Your assignment: Leave the pictures out. Transcribe exactly every line from the start of the records through the one containing "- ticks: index".

Collected data:
- - - - - - -
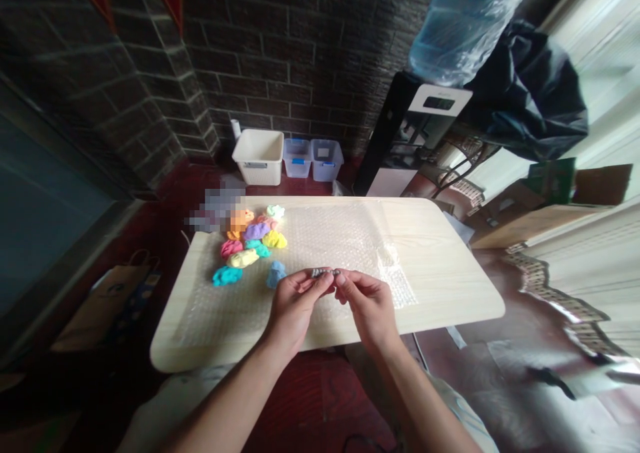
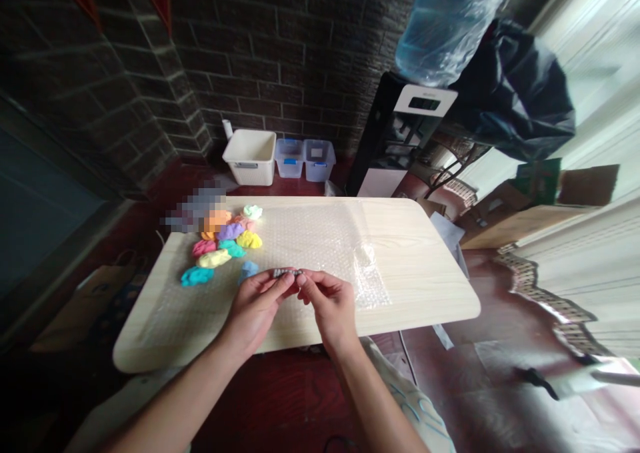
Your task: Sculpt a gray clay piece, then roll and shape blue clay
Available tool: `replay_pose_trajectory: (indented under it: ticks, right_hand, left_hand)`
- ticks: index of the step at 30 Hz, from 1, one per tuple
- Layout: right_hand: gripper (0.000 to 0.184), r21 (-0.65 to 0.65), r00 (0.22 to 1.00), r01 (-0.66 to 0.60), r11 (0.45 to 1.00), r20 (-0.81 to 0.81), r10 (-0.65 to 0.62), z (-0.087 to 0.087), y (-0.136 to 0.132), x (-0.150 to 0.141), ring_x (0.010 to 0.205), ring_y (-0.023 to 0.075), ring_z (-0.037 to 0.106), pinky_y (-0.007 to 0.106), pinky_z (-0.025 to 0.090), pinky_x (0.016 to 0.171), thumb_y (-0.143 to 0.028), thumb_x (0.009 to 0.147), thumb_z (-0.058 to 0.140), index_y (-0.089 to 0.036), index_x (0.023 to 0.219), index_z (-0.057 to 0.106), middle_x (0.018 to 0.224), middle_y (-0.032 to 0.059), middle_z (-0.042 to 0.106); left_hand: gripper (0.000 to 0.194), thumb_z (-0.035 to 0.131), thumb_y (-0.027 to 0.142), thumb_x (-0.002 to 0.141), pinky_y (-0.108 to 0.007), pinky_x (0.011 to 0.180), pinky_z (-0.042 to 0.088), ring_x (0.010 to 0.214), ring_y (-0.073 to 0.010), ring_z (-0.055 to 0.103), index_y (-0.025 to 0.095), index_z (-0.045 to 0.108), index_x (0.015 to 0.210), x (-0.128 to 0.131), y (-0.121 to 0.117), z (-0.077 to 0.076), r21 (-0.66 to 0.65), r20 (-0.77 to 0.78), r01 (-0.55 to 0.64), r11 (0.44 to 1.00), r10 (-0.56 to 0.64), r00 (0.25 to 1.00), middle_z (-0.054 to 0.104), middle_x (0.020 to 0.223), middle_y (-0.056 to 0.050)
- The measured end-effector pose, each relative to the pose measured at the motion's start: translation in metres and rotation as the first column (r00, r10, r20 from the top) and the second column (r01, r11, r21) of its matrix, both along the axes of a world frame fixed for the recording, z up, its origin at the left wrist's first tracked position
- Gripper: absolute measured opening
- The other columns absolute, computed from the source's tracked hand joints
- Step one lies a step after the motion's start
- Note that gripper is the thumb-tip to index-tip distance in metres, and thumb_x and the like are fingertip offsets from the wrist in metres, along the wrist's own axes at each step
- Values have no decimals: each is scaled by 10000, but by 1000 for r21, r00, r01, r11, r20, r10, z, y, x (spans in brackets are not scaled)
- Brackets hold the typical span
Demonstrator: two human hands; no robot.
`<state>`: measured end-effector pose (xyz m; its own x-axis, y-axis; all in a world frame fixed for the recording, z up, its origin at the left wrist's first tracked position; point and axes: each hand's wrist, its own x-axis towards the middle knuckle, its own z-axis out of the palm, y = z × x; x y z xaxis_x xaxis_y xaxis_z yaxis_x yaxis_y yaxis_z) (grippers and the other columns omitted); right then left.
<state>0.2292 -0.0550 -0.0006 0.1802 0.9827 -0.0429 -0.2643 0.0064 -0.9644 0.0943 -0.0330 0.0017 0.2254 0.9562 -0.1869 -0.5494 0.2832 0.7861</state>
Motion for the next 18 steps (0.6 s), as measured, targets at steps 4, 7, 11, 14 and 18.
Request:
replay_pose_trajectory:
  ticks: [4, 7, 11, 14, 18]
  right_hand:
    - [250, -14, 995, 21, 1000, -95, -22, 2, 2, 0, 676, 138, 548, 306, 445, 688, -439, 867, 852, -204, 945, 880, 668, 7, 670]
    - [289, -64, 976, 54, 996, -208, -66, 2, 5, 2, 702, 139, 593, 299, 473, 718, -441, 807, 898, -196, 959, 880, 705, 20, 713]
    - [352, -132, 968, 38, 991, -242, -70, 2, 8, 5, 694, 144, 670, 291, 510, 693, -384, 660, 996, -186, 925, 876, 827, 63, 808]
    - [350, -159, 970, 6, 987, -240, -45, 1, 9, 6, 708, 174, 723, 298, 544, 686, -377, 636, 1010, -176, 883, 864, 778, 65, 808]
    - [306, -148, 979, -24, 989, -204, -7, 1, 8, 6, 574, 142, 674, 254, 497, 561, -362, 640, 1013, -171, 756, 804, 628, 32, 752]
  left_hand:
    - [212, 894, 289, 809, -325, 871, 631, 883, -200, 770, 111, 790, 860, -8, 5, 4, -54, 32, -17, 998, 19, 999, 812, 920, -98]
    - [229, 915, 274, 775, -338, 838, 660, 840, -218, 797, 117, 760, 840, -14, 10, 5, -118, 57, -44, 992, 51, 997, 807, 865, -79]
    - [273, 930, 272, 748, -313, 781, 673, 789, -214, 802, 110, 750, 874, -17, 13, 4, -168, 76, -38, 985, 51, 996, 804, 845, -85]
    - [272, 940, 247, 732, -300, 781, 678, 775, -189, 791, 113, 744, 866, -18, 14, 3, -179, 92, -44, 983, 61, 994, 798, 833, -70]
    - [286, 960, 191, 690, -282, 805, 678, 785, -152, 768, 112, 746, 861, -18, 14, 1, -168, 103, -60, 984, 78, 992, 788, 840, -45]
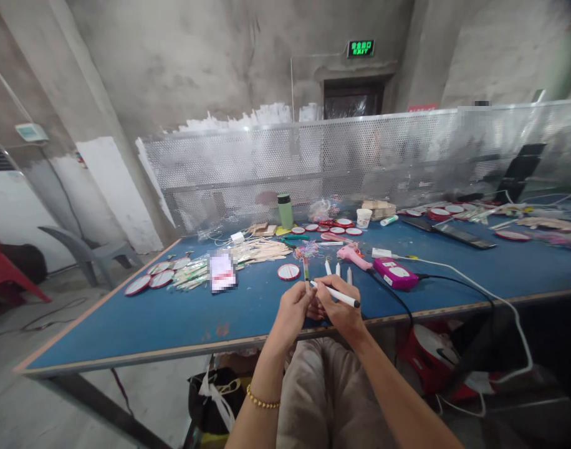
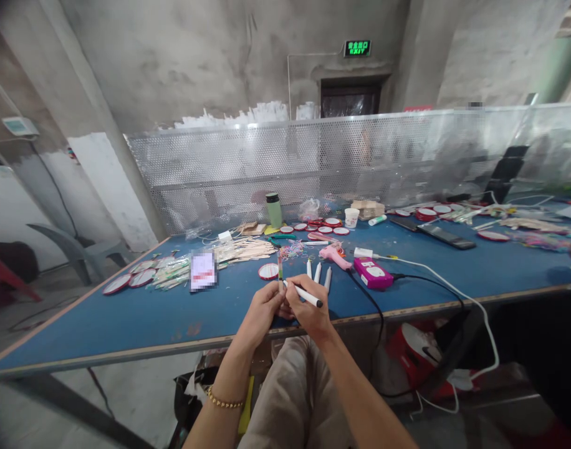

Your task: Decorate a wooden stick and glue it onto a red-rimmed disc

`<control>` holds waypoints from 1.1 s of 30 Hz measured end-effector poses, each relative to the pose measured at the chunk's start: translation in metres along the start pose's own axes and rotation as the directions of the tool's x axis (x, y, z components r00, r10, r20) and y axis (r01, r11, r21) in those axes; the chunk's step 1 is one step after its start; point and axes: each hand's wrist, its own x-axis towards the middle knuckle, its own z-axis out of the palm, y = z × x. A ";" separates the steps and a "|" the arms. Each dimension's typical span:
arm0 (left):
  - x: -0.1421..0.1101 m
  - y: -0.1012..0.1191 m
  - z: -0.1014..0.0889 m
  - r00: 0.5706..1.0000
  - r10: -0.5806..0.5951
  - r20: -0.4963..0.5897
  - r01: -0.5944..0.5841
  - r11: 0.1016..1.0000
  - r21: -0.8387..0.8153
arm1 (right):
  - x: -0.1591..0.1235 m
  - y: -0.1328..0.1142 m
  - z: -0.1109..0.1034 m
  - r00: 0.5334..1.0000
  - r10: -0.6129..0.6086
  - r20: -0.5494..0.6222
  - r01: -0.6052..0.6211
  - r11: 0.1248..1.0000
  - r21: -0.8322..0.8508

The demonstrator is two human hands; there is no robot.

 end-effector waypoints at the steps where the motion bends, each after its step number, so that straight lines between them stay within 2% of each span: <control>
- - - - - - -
Completed task:
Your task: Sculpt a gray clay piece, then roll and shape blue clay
Available tool: `replay_pose_trajectory: (indented under it: ticks, right_hand, left_hand)`
- ticks: index of the step at 30 Hz, from 1, one per tuple

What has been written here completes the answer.